Science

Research shows that surgical fasting rules may be outdated

Following medical guidelines, it can be traced back to 1946, when millions of patients endured no food or water without food.

However, a comprehensive analysis of modern research did not find that preoperative fasting actually prevented the dangerous complications it was designed to avoid, raising questions about whether this discomfort practice is still necessary.

UCLA researchers analyzed 17 studies involving nearly 1,800 patients and found that preoperative fasting had no association with preventing aspiration, a potentially fatal condition in which vomit enters the lungs during anesthesia. The discovery challenges one of the most common preoperative practices in medicine.

Questioning the orthodox concept of medicine

The fasting requirement was about 80 years ago, when doctors first identified a possible link between stomach content and inhaled pneumonia. Since then, patients are usually told to avoid food and water 8-12 hours before the surgery, creating one of the most frightening aspects of the surgery that many people call.

The UCLA team looked at randomized clinical trials and observational studies published between 2016 and 2023 specifically targeting witnessed inspiratory events rather than indirect measures. What they found surprised them: in 801 patients with fasting rules (0.50%), only 4 of the 990 patients after the traditional fasting regimen, 7 (0.71%).

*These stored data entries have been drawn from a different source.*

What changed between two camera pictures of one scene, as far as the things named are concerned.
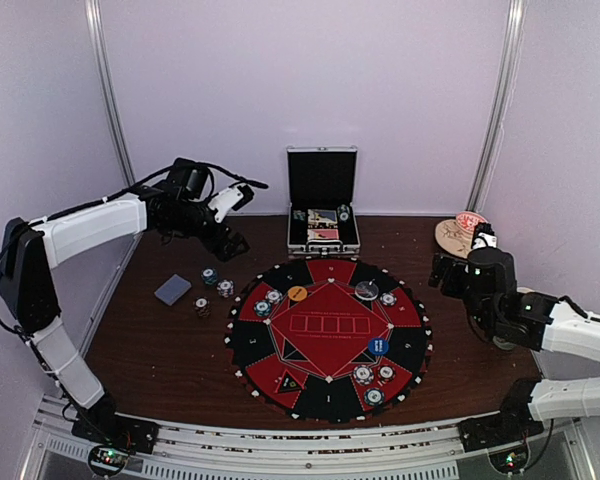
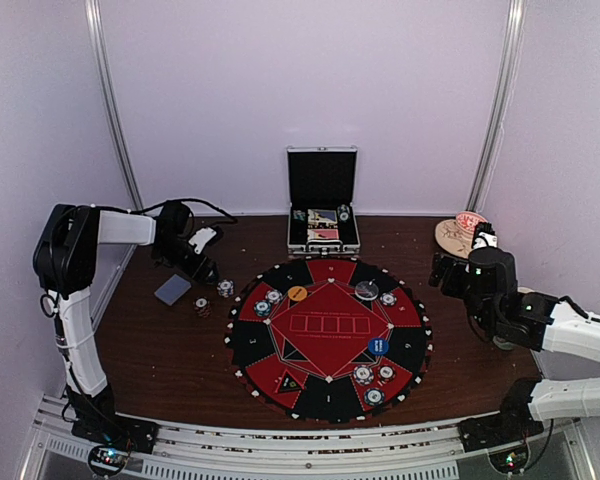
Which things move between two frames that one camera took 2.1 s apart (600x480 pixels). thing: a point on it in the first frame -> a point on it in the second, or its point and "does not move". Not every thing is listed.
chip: [388, 298] does not move
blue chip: [374, 396] does not move
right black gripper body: [450, 287] does not move
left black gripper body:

The difference is not only statistically trivial, but actually favors fasting groups. The odds ratio of suction was 1.17 and the confidence interval span was 0.32 to 4.23, indicating no meaningful association between fasting duration and suction risk.

Main research results

This study reveals several important patterns of surgical fasting:

  • Regardless of the duration of fasting
  • Most previous studies have depended on alternative measures, such as stomach acid levels, rather than actual suction
  • The experimental sequence analysis shows that future studies are unlikely to find different results
  • Current hospital practices often go far beyond recommended guidelines
  • Modern assessment methods such as stomach ultrasound can replace blanket fasting rules

Perhaps most convincingly, the researchers found that previous studies focused on measuring stomach volume and pH levels, factors that have never been shown to be associated with actual attacks in humans under anesthesia. This suggests decades of research may have been chasing the wrong endpoint.

Cautionary cost

“At some point, almost everyone will be under a procedure and there is a general policy in every healthcare facility that requires a degree of fasting before surgery,” explains Dr. Edward Livingston, professor of health sciences at the David Geffen School of Medicine at UCLA Medical School. “Fatting for a long time is very uncomfortable and patients really don’t like to do this.”

Researchers have examined realistic fasting practices in more than 80 hospitals and found that patients are usually faster than the guidelines suggest. This causes unnecessary pain without obvious medical benefits.

It is no surprise that the disconnection between the guide and practice is disconnected. The operating room schedule changes, the procedures are delayed, and the easiest solution is usually to have the patient “just in case.” However, if fasting does not prevent suction, then these prolonged discomforts are of little purpose.

Focus on personalized approaches

Instead of abandoning preventive measures altogether, the study points to more complex risk assessments. Modern technologies such as preoperative gastric ultrasound can directly visualize the stomach content, allowing doctors to make personalized decisions about when the surgery is safe.

The shift from universal rules to personalized medicine reflects a broader trend in health care. Instead of applying a certain level of all policies, the medical team can evaluate each patient’s specific risk factors and gastric status immediately before the surgery.

As medical practice develops, this study suggests that it may be time to rethink traditions that lead to patient discomfort without obvious benefits. The next step involves prospective trials that reduce fasting times, while modern surveillance ensures patient safety, ending with decades of unnecessary hunger for surgical patients.